LE MONDE ET LE PANTALON [SAMUEL BECKETT]

BRAM ET GEER VAN VELDE AFFICHE EXPO

 Dans un court essai, ‘Le monde et le pantalon’, consacrés aux frères Bram et Geer van Velde, écrit en 1945, Samuel Beckett débute et termine par une critique radicale du monde l’art (amateurs et critiques, notamment) et des catégories esthétiques. Il faut relire ces pages, indépendamment, et non indépendamment, de la fine analyse qu’il exerce sur le travail des deux peintres hollandais installés en France. Comme il faut bien, ici, faire un choix, je propose l’épigraphe du premier essai et son ultime page. À chacun de penser et, surtout, relire l’entre-deux qui les lie et les explicite.
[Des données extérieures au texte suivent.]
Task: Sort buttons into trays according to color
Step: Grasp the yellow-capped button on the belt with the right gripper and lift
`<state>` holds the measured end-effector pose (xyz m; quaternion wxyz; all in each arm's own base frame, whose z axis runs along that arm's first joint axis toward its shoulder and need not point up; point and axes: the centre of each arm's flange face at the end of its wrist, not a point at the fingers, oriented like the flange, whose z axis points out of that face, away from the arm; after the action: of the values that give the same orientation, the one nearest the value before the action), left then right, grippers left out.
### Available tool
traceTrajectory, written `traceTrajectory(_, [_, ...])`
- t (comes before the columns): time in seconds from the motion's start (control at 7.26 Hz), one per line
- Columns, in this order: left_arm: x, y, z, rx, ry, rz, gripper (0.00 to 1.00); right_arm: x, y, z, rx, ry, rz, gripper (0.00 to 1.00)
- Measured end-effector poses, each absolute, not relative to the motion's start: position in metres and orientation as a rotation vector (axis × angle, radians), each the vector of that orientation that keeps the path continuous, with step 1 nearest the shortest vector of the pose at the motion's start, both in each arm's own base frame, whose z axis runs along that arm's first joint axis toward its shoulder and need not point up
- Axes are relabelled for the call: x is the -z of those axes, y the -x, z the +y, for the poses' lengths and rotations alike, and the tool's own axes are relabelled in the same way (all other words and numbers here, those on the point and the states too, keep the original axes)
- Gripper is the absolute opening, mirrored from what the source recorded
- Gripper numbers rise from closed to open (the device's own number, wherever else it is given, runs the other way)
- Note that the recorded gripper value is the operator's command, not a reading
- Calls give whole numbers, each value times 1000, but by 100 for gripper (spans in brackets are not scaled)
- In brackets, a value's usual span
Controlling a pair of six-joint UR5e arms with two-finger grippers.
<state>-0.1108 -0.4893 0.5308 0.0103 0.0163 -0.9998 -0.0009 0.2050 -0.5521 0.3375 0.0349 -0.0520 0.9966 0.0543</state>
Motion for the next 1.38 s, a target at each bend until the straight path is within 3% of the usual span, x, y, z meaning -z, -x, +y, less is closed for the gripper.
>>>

LE CLIENT : Dieu a fait le monde en six jours, et vous, vous n’êtes pas foutu de me faire un pantalon en six mois. 

LE TAILLEUR : Mais, monsieur, regardez le monde, et regardez votre pantalon.

Pour finir parlons d’autre chose, parlons de l’ ‘humain’.
C’est là un vocable, et sans doute un concept aussi, qu’on réserve pour les temps des grands massacres. Il faut la pestilence, Lisbonne et une boucherie religieuse majeure, pour que les êtres songent à s’aimer, à foutre la paix au jardinier d’à côté, à être simplissimes.
C’est un mot qu’on se renvoie aujourd’hui avec une fureur jamais égalée. On dirait des dum-dum.
Cela pleut sur les milieux artistiques avec une abondance toute particulière. C’est dommage. Car l’art ne semble pas avoir besoin du cataclysme, pour pouvoir s’exercer.
Les dégâts sont considérables déjà.
Avec ‘Ce n’est pas humain’, tout est dit. À la poubelle.
Demain on exigera de la charcuterie qu’elle soit humaine.
Cela, ce n’est rien, On a quand même l’habitude.
Ce qui est proprement épouvantable, c’est que l’artiste lui-même s’en est mis.
Le poète qui dit : Je ne suis pas un homme, je suis un poète. Vite le moyen de faire rimer amour et congés payés.
Le musicien qui dit : Je donnerai la sirène à la trompette bouchée. Ça sera plus humain.
Le peintre qui dit : Tous les hommes sont frères. Allons, un petit cadavre.
Le philosophe qui dit : Protagoras avait raison.
Ils sont capables de nous démolir la poésie, la musique et la pensée pendant cinquante ans.
Surtout ne protestons pas.
Voulez-vous de l’existant notable ? Mettez-lui du bleu. Donnez-lui un sifflet.
L’espace vous intéresse ? Faisons-le craquer.
Le temps vous tracasse ? Tuons-le ensemble.
La beauté ? L’homme réuni.
La bonté ? Étouffer.
La vérité ? Le pet du plus grand nombre.
Que deviendra, dans cette foire, cette peinture solitaire, solitaire de la solitude qui se couvre la tête, de la solitude qui tend les bras.
Cette peinture dont la moindre parcelle contient plus d’humanité vraie que toutes leurs processions vers un bonheur de mouton sacré.
Je suppose qu’elle sera lapidée.
Il y a des conditions éternelles de la vie. Et il y a son coût. Malheur à qui les distinguera.
Après tout on se contentera peut-être de huer.
Quoi qu’il en soit, on y reviendra.
Car on ne fait que commencer à déconner sur les frères van Velde.
J’ouvre la série.
C’est un honneur.

 

‘Le monde est le pantalon’ a été écrit au début de 1945 à l’occasion des expositions d’Abraham [Bram] et Gerardus [Geer] van Velde respectivement aux Galeries Mai et Maeght. 
Il a été publié pour la première fois dans Cahiers d’art, volume 20/21, 1945-1946.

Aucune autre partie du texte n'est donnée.